Give the number of lines containing "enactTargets" in this listing, with no other words.

◆ DATA EXTRACTS
---*---
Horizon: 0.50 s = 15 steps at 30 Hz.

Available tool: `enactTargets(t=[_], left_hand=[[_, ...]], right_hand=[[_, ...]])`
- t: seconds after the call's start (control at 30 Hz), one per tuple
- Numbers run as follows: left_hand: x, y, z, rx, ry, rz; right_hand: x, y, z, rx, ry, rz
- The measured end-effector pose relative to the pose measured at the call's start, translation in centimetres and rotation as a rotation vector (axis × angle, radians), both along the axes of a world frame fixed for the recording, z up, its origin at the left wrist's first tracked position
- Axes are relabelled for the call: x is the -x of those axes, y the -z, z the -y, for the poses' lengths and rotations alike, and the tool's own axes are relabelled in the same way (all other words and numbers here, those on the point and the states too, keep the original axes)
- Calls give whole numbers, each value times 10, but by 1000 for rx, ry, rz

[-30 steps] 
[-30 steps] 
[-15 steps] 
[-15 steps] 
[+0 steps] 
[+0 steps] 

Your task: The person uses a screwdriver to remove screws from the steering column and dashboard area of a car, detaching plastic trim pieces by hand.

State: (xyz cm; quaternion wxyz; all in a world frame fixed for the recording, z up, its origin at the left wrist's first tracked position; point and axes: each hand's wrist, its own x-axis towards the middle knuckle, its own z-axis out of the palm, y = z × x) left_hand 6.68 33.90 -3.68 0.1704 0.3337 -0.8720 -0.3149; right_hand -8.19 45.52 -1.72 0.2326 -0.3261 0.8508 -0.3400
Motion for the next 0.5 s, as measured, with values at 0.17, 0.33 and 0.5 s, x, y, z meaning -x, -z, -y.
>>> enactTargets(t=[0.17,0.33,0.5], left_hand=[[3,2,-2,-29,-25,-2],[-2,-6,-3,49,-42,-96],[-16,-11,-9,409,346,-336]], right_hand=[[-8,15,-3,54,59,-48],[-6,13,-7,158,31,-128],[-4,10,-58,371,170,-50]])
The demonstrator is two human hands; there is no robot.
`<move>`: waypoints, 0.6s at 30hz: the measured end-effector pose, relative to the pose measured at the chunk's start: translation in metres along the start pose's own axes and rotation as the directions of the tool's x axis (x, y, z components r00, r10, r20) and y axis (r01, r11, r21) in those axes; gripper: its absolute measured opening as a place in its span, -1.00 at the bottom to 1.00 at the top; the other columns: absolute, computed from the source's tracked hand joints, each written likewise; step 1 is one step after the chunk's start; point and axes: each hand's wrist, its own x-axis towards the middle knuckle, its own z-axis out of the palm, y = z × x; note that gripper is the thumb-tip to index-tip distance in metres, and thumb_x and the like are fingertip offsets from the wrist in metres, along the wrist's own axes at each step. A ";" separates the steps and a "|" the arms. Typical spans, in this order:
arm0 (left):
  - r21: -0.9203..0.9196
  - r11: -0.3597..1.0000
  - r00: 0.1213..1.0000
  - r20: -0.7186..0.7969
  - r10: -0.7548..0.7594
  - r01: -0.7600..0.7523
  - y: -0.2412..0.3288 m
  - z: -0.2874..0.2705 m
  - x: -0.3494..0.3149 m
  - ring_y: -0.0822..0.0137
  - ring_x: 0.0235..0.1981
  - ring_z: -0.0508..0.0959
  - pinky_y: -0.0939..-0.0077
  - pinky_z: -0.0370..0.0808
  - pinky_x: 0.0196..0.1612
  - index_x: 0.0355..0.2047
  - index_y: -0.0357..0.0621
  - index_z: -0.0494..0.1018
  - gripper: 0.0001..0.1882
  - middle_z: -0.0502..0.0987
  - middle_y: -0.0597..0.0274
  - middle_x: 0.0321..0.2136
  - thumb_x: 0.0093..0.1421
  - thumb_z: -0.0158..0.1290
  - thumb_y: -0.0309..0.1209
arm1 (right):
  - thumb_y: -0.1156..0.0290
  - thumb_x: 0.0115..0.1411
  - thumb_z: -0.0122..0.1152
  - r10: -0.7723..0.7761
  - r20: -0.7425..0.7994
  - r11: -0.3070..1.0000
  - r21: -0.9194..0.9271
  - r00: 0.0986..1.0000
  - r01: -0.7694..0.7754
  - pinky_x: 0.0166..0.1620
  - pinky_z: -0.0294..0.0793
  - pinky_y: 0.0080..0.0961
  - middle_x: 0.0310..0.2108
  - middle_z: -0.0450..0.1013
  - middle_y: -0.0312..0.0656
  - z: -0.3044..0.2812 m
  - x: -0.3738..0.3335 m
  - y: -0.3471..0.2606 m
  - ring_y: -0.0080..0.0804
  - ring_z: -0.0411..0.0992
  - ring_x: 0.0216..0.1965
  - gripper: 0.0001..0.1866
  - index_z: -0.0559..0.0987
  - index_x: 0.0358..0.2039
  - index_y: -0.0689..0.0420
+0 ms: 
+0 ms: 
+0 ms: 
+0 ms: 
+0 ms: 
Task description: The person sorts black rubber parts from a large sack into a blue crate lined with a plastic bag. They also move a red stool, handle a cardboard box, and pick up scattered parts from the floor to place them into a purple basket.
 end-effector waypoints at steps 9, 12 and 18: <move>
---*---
◆ ANSWER BOX
2